Cantata++, or simply Cantata in newer versions, is a commercial computer program for dynamic testing, specifically unit testing and integration testing, and code coverage at run time of C and C++ programs. It is developed and sold by QA Systems, and was formerly a product of IPL Information Processing Ltd.

Overview 
Cantata and Cantata++ were originally developed by IPL Information Processing Systems until 2012 when QA Systems GmbH acquired the business, and founded QA Systems Ltd in Bath (UK). In November 2012 the tool was rebranded at version 6.2 as Cantata.
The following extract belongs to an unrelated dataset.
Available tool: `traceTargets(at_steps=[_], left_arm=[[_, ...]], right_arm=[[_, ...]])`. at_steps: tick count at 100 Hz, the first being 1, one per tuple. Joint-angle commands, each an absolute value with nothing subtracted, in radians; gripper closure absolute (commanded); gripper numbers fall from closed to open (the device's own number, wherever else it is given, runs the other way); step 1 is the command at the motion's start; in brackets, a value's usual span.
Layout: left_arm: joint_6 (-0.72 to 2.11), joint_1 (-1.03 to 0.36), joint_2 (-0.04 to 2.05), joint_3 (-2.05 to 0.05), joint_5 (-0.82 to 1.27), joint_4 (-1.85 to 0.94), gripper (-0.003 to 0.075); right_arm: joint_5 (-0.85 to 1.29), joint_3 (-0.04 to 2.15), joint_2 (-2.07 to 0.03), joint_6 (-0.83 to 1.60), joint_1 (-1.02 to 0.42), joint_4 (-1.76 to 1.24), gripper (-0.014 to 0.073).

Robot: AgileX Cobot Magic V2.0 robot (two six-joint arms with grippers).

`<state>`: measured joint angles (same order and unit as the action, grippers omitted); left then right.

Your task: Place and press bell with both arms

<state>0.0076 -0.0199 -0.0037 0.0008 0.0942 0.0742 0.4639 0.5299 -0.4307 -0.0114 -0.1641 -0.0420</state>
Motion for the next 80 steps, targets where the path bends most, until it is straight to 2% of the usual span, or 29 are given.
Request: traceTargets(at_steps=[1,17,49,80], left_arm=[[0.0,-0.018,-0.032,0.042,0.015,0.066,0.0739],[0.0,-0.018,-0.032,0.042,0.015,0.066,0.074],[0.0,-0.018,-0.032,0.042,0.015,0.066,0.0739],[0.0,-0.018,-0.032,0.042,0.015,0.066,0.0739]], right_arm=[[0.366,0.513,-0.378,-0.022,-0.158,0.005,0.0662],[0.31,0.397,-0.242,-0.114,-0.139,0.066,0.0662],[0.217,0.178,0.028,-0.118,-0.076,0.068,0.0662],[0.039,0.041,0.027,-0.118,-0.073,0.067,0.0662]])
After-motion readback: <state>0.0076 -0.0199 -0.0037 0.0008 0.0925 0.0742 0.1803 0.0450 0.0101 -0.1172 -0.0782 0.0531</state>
As of  2018 there have been 23 Cantata versions released since its initial release in 1992.

The IDE of Cantata is based on Eclipse.
Cantata belongs to a category of code-driven unit testing frameworks used for dynamic testing of software. These tools bring compiled test cases to execution with the linked-in code under test. The test executable will run on a computing platform, a native operating system, or a target platform. The integration of debuggers is optional.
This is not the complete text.